However, two recent widely reported cases of marriage between Muslim men and under-age girls raise troubling questions about these assumptions. One case in New South Wales where an imam married a twelve-year-old girl to a twenty-six-year-old man with her father’s consent is before the court.
In another case involving a custody battle, however, a judgment has been made that questions the way Western jurisdictions interact with sharia marriage regulations, specifically in relation to the widespread practice of conducting private, unregistered religious marriages. A Sydney Muslim girl aged fourteen was forced by her parents to become the child “bride” of a twenty-one-year-old man. Her mother had told her she would “get to attend theme parks and movies and eat lollies and ice-cream with her new husband”.Instead she endured years of sexual and physical abuse and intimidation before fleeing with her young daughter. Her story only saw the light of day ten years after her wedding when she pursued custody of her daughter through the courts.
This “marriage” was never registered with the state: it would have been impossible to do so because the girl was too young to marry under Australian law. A particularly troubling aspect of her story is that she reported her predicament to her school teacher, who under Australian law was a mandatory reporter of child sex abuse, but it seems no report was made, and no intervention attempted.
In passing judgment in favour of the woman, Judge Harman invited the authorities to take matters further: the “groom” could be presumably be charged by the police with sexual offences against a child and placed on the sex offenders register. He and the girl’s father—who in accordance with Islamic tradition would have been the two parties to the marriage contract—could also be charged with trafficking offences. There would also almost certainly have been an exchange of money—the mahr—handed over by the man to the girl or her father in accordance with Islamic law.
The UN Protocol to Prevent, Suppress and Punish Trafficking in Persons, Especially Women and Children, defines people-trafficking as:
the recruitment, transportation, transfer, harbouring or receipt of persons, by means of the threat or use of force, or other forms of coercion, of abduction, of fraud, of deception, of the abuse of power or of a position of vulnerability or of the giving or receiving of payments or benefits to achieve the consent of a person having control over another person, for the purpose of exploitation.
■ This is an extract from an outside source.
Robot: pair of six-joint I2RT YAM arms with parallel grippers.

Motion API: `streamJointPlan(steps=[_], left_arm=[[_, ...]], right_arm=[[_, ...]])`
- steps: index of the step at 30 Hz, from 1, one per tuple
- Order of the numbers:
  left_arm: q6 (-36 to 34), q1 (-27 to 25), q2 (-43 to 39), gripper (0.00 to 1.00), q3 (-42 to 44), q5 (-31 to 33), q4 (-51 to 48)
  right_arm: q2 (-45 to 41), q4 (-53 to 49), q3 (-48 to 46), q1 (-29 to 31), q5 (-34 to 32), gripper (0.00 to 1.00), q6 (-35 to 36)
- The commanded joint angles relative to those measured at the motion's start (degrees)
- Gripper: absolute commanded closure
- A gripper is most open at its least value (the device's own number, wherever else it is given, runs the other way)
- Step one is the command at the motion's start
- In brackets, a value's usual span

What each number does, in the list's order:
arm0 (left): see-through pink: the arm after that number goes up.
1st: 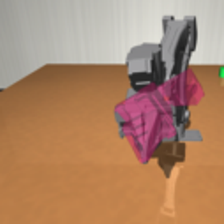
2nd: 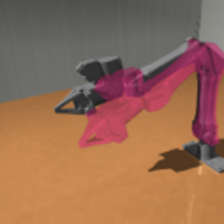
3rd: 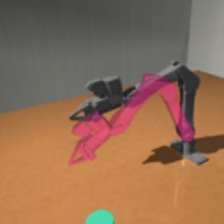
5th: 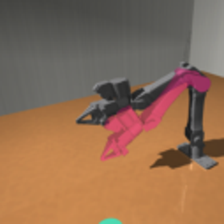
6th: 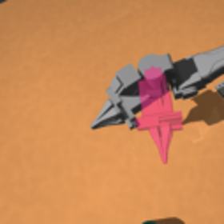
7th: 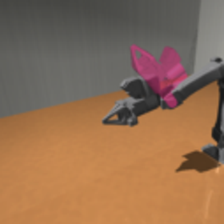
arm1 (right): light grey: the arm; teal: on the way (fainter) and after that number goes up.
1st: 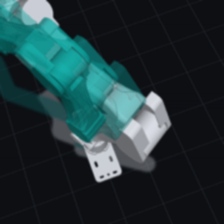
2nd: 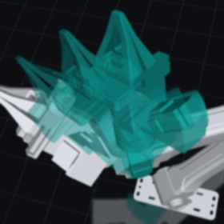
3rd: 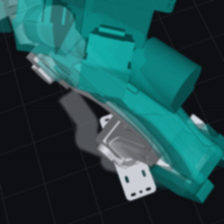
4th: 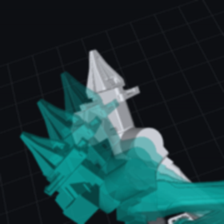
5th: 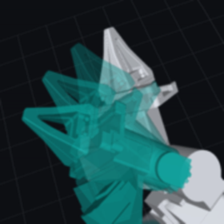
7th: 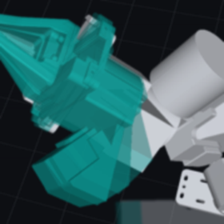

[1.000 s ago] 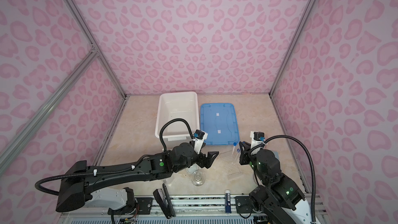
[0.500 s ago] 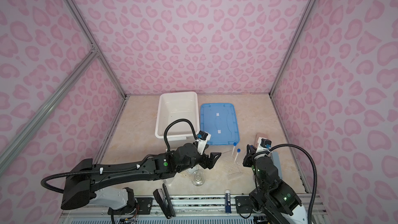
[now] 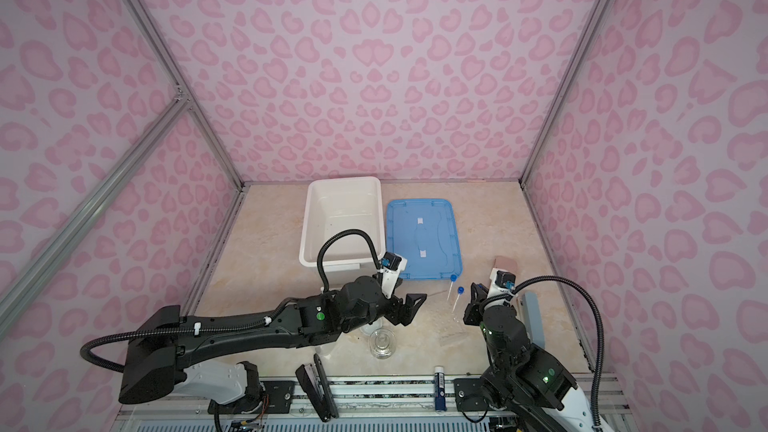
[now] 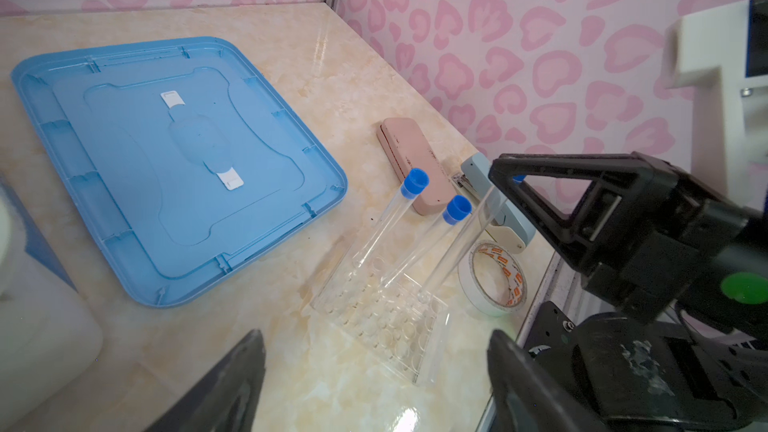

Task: Organize the chemistry lab equipment
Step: 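Carry the blue cap toward the robot with the right gripper while the left holds still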

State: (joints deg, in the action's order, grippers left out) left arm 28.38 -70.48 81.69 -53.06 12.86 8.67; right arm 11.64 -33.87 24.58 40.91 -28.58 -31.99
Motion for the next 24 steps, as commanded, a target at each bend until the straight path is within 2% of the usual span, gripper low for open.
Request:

Exploitation shall include, at a minimum, the exploitation of the prostitution of others or other forms of sexual exploitation, forced labour or services, slavery or practices similar to slavery, [or] servitude … The consent of a victim of trafficking in persons to the intended exploitation set forth [above] shall be irrelevant where any of the means set forth [above] have been used.
The forced marriage of a fourteen-year-old girl, as reported in this Australian case, fits the definition of trafficking. The girl was transferred from the custody of parents to that of her “husband” by use of deception, and he then kept her for the purpose of sexual exploitation and servitude, controlling her by violence and threats.
Pru Goward, the New South Wales Minister for Community Services and Women, has reported that there are around a thousand cases a year across Australia of women and girls being trafficked into forced marriages. She stated, “No ethnic group has a monopoly on violence against women, but some groups experience violence against women disproportionately.” Indeed. Some groups also perpetrate violence against women “disproportionately”, and it might be more accurate to speak of “religious groups” rather than “ethnic groups”. While there have been no official statistics reported on the religious affiliation of these victims of trafficking, it seems that a great many of the victims and the perpetrators involving in “marriage” trafficking have been Muslims.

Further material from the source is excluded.